Lawmakers would have six months to get rid of their individual stock holdings. The bill would also increase the fees that members must pay if they fail to comply and empower the Justice Department to bring civil actions against violators.

Some ethics experts praised the measure as an essential step toward replenishing trust in Congress.

“Although this bill has room for improvement concerning the scope of covered officials and potential loopholes, it answers voters’ calls for reform,” Trevor Potter, the president of the Campaign Legal Center, said in a statement on Thursday.

But others derided the bill as ineffective, citing a provision that would allow Congress and other government bodies to vote to allow their members to hold any other type of investment trust they deemed permissible. Skeptics also argued for stronger disclosure requirements.

Blowback was also coming from inside the House. Fifteen Republicans sent a letter to Ms. Lofgren on Sept. 16 complaining that they had not been meaningfully included in negotiations on the bill and arguing that it was intended to score “cheap political points rather than passing sound policy.”

At the same time, some Democrats also said that they had been left out of Ms. Lofgren’s legislative process entirely. Many lawmakers barely had a chance to review the bill before Mr. Hoyer announced it was being shelved.

“I think there’s a lot of effort to purposely, kind of, make this die under its own weight,” said Representative Chip Roy, Republican of Texas and the first of 71 members to co-sponsor Ms. Spanberger’s bill. “There are a lot of people in the body who would rather not restrict their ability to continue to trade.”

Mr. Roy said he would not have voted for Ms. Lofgren’s bill because he considered it to be overly complicated.

“Honestly, I don’t know why we’ve made something that’s not so complex, so complex,” said Representative Angie Craig, Democrat of Minnesota. She is one of 64 co-sponsors of a separate bill introduced by Representative Raja Krishnamoorthi, Democrat of Illinois, that would ban most stock trading and also bar members from serving on the boards of for-profit companies.

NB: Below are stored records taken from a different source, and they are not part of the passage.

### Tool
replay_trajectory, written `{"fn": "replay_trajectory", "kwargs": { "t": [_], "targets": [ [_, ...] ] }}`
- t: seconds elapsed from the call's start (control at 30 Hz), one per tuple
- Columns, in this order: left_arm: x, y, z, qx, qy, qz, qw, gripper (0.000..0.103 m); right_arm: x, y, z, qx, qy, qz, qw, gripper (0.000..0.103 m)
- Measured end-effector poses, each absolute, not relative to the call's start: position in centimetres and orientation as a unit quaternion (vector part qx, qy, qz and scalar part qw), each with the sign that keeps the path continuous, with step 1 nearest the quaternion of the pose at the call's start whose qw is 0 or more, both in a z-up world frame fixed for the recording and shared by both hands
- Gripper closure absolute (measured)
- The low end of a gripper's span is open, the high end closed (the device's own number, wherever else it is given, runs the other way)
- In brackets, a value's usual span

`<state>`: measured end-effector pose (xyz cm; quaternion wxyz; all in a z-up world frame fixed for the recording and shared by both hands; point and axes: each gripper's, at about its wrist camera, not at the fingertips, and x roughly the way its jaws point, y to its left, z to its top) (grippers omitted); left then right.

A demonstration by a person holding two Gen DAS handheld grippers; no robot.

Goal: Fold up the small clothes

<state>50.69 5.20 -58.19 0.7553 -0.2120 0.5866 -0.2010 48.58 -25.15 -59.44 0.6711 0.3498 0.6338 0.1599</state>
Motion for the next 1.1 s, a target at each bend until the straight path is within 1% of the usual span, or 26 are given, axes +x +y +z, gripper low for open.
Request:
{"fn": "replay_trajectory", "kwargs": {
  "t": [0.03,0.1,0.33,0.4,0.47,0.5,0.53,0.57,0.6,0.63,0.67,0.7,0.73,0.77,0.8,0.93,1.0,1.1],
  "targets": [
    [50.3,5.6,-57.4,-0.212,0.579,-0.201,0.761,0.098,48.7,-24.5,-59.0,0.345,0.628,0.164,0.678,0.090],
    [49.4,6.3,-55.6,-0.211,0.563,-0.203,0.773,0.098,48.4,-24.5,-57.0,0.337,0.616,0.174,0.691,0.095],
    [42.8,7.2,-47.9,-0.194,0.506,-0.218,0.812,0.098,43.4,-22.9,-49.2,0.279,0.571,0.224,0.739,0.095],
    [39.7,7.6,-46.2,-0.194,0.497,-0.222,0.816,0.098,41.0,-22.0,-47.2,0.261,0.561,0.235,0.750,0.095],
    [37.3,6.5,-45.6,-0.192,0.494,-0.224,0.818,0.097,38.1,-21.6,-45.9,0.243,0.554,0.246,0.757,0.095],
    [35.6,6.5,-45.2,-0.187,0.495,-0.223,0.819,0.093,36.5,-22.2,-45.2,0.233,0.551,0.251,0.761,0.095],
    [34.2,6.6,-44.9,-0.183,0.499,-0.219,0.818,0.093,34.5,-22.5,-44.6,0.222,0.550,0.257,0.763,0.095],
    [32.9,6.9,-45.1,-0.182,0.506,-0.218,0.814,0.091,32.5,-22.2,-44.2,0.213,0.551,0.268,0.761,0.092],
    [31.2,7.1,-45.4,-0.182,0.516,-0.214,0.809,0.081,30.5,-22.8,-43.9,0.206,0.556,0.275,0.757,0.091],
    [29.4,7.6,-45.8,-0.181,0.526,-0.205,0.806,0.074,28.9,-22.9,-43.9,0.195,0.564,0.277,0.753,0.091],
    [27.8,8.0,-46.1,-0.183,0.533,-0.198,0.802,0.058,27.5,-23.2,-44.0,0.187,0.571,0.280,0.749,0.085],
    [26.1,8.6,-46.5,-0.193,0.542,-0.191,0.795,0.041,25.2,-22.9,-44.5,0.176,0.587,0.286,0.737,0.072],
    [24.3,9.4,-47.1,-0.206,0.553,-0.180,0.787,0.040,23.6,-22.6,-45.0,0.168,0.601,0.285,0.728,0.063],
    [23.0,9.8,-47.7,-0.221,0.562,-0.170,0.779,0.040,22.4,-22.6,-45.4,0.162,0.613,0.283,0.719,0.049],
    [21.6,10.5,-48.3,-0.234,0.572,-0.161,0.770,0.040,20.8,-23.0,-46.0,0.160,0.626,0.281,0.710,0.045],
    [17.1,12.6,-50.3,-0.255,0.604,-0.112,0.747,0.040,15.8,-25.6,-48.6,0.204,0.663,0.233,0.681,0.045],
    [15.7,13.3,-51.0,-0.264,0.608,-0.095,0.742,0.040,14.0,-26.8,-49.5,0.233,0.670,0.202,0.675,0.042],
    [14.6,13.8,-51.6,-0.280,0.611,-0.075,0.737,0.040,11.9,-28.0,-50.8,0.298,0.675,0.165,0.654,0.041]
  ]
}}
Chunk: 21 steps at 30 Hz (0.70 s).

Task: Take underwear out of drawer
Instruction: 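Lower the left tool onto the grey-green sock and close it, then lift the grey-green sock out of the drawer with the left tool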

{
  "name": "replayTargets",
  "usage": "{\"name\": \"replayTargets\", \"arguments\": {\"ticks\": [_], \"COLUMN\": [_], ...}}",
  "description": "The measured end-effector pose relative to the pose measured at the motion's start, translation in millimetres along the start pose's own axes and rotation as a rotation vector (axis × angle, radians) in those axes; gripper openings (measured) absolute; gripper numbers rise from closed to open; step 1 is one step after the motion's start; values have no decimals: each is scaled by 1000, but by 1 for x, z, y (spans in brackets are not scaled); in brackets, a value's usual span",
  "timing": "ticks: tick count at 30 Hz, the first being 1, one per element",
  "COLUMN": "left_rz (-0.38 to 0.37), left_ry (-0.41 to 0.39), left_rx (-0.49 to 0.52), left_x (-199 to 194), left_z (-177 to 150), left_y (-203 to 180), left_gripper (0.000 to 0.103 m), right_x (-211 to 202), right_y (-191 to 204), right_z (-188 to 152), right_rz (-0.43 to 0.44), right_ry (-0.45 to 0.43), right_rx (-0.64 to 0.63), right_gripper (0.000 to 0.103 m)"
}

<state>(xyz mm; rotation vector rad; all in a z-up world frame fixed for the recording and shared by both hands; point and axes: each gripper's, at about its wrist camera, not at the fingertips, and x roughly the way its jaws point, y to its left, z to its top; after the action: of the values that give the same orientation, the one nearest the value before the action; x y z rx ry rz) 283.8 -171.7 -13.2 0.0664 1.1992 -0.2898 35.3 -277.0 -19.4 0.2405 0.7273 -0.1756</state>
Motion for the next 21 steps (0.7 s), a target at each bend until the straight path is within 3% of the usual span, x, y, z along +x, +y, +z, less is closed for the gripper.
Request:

Ms. Lofgren, who held a hearing on the stock-trading issue in April and whose staff spent eight months drafting her 26-page bill, was more resigned.

“It’s a leadership decision,” she said of the delay in considering her legislation. The future of the bill was “whatever they decide,” she said of House leaders.

Some lawmakers expressed hope that a stock-trading bill could still be passed later in the year, before Congress ends its current session. One was Senator Jeff Merkley, the Oregon Democrat who is leading his party’s efforts on the issue in the Senate.

“I am disappointed; I won’t say it hurts it,” he said of the effect of the delay on the bill. “The fact that it’s been in the news so much at this moment makes it more likely that members are being asked ‘where do you stand on this?’ as they approach their elections.”

Mr. Merkley said he had yet to announce his own bill because of policy “sticking points,” but was hopeful that the effort could be jump-started in the so-called lame-duck period after the elections.

“If you look at the last Congress, 44 percent of the bills were passed in the last two months of the Congress,” he said. “That’s where the rubber hits the road.”